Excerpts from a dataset
# # # # # # #
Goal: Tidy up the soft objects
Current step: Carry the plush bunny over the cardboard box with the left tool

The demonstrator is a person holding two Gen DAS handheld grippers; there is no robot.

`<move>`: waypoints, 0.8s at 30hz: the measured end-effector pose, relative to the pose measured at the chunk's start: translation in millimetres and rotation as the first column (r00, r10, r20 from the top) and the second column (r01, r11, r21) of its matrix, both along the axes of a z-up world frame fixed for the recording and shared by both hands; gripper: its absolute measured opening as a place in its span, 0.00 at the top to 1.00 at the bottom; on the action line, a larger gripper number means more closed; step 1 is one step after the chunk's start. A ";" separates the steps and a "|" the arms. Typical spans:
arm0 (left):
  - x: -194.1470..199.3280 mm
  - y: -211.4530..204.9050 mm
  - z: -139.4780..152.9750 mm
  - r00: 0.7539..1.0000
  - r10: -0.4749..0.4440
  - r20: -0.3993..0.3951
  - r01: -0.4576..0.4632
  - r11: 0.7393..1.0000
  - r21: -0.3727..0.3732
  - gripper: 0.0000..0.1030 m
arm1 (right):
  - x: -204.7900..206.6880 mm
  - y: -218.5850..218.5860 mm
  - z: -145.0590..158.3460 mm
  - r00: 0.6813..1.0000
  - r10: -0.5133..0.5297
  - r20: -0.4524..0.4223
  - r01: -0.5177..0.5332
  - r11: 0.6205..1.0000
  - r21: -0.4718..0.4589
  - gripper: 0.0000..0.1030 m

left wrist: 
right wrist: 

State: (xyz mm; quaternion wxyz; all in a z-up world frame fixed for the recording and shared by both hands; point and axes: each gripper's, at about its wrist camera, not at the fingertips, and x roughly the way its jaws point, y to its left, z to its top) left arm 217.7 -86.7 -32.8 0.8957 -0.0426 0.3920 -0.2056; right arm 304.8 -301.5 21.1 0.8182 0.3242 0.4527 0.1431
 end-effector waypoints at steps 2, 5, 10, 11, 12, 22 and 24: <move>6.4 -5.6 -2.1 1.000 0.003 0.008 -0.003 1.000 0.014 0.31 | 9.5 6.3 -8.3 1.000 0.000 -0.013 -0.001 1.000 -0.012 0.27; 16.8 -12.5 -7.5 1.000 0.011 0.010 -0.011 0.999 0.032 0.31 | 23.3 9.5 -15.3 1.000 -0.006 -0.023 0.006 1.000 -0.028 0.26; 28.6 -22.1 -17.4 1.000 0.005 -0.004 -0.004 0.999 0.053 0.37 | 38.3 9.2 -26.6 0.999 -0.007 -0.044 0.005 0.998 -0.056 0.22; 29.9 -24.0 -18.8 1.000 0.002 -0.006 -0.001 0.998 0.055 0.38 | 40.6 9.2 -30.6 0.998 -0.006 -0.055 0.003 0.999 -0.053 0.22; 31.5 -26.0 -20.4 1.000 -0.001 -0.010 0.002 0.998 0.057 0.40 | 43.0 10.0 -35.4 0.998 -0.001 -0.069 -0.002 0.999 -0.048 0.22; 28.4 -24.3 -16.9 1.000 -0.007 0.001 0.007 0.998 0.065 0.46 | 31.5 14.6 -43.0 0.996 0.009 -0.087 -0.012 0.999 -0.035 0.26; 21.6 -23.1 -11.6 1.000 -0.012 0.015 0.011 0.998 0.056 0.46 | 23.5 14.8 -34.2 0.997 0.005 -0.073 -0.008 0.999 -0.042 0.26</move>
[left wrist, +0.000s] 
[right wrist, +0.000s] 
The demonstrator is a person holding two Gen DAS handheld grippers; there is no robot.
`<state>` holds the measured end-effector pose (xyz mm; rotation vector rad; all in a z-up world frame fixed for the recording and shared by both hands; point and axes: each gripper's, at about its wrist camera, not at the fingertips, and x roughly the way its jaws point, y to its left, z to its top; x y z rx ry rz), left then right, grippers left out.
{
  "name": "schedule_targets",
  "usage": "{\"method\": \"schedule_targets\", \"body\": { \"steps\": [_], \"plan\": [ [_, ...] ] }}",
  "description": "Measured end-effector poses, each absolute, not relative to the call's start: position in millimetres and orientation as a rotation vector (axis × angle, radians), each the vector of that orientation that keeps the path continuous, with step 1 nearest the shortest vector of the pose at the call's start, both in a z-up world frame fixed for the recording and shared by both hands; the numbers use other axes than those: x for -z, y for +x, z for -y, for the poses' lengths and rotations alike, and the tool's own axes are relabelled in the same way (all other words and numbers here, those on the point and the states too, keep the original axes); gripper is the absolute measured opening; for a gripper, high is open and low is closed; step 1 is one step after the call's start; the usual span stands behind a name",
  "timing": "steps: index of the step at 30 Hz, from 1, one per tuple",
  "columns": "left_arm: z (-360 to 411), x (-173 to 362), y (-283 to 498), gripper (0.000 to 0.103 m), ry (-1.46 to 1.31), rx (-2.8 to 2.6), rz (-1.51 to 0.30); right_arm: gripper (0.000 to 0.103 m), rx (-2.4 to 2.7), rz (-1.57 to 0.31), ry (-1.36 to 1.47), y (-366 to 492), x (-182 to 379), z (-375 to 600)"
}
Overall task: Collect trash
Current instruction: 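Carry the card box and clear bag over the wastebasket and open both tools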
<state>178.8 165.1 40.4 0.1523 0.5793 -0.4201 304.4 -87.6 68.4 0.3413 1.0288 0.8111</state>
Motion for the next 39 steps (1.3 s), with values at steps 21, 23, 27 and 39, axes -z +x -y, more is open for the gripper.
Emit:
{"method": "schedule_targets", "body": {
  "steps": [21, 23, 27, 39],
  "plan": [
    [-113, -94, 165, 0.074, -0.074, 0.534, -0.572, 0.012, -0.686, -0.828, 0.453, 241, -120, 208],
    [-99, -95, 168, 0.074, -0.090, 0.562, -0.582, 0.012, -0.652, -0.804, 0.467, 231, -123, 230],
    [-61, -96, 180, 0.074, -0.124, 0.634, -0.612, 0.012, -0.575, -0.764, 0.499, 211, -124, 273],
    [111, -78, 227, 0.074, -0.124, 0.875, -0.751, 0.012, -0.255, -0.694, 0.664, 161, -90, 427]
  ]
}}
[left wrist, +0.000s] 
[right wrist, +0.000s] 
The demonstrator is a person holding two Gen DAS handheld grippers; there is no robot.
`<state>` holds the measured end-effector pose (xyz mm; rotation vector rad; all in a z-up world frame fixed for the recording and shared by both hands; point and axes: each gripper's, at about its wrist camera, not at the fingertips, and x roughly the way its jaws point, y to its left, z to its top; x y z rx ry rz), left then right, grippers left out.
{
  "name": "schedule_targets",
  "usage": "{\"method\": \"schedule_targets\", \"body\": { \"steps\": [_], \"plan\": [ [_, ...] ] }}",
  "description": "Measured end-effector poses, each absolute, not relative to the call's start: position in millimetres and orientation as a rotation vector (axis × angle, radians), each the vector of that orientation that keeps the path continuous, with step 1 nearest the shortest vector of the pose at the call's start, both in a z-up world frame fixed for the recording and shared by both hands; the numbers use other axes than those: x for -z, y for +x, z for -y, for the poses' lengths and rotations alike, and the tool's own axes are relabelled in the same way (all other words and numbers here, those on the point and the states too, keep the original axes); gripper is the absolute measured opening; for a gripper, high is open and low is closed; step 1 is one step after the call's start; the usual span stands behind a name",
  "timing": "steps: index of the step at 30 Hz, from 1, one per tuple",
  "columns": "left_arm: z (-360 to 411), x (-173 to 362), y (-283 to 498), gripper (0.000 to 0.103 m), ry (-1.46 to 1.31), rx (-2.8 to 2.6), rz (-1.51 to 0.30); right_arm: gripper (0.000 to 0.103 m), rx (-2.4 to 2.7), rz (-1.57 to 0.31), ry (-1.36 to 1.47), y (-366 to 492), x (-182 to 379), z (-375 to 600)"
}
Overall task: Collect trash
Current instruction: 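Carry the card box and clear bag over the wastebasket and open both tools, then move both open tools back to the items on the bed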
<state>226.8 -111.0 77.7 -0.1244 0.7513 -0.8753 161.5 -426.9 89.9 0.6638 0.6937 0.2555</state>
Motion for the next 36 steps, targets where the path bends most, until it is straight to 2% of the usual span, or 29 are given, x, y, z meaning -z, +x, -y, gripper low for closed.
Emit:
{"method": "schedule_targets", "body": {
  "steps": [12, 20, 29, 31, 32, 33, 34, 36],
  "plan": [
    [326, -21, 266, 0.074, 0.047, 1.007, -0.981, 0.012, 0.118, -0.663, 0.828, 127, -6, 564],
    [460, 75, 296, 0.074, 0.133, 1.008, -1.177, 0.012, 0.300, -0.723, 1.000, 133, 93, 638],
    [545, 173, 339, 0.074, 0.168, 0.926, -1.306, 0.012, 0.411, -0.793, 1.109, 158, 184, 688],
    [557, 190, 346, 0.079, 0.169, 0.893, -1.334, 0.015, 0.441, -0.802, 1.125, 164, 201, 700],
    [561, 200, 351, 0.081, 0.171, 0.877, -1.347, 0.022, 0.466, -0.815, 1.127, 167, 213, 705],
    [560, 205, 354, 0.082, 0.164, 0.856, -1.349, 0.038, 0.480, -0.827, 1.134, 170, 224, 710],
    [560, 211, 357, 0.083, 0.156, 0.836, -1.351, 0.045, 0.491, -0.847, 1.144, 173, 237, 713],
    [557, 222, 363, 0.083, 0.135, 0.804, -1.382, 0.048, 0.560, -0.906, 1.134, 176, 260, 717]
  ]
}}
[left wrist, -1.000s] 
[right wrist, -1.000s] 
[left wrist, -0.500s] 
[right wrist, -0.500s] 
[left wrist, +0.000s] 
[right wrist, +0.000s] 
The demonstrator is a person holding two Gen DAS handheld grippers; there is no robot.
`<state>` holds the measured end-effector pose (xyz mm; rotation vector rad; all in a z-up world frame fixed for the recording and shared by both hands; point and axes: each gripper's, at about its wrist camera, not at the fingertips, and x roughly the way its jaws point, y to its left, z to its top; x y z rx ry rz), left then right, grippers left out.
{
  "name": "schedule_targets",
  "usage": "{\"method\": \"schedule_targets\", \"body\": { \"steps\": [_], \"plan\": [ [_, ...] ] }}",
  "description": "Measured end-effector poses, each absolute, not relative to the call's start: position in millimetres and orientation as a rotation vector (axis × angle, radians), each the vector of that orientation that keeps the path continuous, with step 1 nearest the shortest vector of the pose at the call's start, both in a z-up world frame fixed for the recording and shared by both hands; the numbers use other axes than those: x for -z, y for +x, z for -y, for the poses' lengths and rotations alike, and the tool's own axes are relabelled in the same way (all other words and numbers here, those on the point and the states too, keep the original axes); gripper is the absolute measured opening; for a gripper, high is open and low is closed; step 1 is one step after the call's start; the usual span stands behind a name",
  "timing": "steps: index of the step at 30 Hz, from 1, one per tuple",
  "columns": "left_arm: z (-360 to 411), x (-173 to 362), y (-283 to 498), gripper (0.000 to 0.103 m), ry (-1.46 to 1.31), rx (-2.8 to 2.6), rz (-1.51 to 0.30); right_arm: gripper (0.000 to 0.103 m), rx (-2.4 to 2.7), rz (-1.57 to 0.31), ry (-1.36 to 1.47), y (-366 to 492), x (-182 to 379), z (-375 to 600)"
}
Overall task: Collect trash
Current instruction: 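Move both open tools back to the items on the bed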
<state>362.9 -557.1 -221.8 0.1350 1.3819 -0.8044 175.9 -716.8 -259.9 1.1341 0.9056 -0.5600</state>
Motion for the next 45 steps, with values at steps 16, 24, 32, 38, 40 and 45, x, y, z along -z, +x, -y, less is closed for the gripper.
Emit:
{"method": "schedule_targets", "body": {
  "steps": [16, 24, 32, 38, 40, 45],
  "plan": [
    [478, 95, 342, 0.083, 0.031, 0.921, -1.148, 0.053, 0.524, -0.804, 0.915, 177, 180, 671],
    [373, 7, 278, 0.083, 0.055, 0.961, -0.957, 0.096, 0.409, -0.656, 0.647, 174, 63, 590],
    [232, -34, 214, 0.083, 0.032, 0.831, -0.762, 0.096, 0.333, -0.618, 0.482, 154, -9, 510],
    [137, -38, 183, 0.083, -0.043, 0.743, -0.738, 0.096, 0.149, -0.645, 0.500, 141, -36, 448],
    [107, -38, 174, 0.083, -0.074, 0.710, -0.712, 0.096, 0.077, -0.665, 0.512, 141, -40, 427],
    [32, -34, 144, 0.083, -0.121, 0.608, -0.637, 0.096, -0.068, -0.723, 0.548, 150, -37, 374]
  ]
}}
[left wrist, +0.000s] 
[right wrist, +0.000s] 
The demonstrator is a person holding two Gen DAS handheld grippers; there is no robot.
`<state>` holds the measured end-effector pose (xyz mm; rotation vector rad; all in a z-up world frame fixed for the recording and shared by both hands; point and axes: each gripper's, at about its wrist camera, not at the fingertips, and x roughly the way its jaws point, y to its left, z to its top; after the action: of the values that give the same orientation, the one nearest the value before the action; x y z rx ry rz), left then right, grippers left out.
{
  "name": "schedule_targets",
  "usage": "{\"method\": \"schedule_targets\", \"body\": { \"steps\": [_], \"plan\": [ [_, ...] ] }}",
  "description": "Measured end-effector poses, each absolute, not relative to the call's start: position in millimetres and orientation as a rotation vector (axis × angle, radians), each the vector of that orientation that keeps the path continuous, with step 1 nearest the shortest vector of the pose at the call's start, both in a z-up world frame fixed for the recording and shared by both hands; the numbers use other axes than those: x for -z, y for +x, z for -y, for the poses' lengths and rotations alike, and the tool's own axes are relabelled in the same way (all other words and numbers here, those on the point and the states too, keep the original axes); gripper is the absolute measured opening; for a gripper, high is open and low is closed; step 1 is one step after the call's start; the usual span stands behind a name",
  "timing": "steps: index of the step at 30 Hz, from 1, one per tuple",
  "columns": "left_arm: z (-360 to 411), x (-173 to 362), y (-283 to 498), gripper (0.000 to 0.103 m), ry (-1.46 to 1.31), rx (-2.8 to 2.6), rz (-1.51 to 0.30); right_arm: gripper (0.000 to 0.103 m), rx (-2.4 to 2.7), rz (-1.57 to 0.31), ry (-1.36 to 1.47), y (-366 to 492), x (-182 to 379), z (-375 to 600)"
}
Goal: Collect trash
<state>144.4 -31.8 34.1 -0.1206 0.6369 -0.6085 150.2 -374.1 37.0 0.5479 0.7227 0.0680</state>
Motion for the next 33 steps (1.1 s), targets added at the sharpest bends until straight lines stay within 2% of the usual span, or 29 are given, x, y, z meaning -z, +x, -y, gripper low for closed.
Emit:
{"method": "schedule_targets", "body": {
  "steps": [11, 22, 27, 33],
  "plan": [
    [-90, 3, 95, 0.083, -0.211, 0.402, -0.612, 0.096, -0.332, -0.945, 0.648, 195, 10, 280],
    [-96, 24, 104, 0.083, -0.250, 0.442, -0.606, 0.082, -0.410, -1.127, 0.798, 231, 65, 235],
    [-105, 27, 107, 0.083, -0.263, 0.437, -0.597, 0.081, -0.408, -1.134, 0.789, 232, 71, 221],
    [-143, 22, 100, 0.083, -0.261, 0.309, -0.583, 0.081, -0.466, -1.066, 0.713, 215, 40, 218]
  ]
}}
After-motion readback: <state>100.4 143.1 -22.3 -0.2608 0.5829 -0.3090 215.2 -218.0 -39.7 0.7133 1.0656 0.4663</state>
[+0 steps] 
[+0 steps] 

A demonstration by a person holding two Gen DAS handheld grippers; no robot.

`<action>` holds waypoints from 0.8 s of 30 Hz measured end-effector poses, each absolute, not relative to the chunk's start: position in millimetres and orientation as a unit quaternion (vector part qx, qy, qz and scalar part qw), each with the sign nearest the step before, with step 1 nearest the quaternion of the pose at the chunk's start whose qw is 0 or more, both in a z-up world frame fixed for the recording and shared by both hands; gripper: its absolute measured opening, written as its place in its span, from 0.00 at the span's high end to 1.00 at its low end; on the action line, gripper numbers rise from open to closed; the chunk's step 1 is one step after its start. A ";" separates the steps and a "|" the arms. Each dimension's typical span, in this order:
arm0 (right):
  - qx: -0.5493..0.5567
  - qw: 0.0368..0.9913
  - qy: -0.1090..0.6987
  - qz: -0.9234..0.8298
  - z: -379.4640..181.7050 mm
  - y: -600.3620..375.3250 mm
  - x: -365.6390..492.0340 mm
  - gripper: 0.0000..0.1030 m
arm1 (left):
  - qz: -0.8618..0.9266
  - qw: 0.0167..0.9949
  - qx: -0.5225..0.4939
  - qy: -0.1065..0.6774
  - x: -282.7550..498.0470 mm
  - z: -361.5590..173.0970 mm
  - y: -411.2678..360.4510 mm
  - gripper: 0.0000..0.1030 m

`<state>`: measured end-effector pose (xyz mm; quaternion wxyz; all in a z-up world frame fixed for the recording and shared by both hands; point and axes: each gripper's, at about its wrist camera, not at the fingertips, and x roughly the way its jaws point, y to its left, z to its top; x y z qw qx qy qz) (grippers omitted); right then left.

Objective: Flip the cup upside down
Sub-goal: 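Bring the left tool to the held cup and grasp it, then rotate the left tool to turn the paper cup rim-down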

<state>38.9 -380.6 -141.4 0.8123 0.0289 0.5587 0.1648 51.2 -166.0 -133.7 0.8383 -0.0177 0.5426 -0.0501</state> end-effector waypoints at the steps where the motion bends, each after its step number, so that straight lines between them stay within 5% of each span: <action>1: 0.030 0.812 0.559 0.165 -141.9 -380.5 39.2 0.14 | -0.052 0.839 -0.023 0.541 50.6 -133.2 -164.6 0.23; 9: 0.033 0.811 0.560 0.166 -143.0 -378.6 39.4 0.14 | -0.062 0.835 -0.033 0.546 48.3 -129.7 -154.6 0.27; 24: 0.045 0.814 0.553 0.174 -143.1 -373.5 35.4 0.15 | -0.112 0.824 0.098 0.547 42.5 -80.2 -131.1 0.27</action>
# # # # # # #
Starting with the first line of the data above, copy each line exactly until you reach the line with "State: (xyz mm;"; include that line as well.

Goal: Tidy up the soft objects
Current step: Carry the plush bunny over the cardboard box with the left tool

The demonstrator is a person holding two Gen DAS handheld grippers; there is no robot.

`<move>`: waypoints, 0.8s at 30hz: the measured end-effector pose, relative to the pose measured at the chunk's start: translation in millimetres and rotation as the first column (r00, r10, r20 from the top) and the second column (r01, r11, r21) of its matrix, both along the axes of a z-up world frame fixed for the recording and shared by both hands; gripper: its absolute measured opening as a place in its span, 0.00 at the top to 1.00 at the bottom; on the action line, a larger gripper number means more closed; step 1 is one step after the chunk's start. A ";" separates the steps and a "|" the arms. Typical spans:
arm0 (left):
  - x: -194.1470..199.3280 mm
  - y: -211.4530..204.9050 mm
  - z: -139.4780..152.9750 mm
  - r00: 0.7539..1.0000
  - r10: -0.4749..0.4440
  - r20: -0.3993..0.3951
  - r01: -0.4576..0.4632
  - r11: 0.7393..1.0000
  - r21: -0.3727..0.3732
  - gripper: 0.0000..0.1030 m
arm1 (right):
  - x: -204.7900..206.6880 mm
  - y: -218.5850..218.5860 mm
  - z: -145.0590..158.3460 mm
  - r00: 0.6813..1.0000
  - r10: -0.5133..0.5297
  - r20: -0.4524..0.4223
  - r01: -0.5177..0.5332
  - r11: 0.6205..1.0000
  - r21: -0.4718..0.4589
  - gripper: 0.0000..0.1030 m

left wrist: 
right wrist: 

State: (xyz mm; quaternion wxyz; all in a z-up world frame fixed for the recording and shared by both hands; point and axes: each gripper's, at about its wrist camera, not at the fingertips, and x roughly the way its jaws point, y to its left, z to its top) left arm 217.7 -86.7 -32.8 0.8957 -0.0426 0.3920 -0.2056; right arm 304.8 -301.5 21.1 0.8182 0.3242 0.4527 0.1431

For this exercise, the answer is now complete.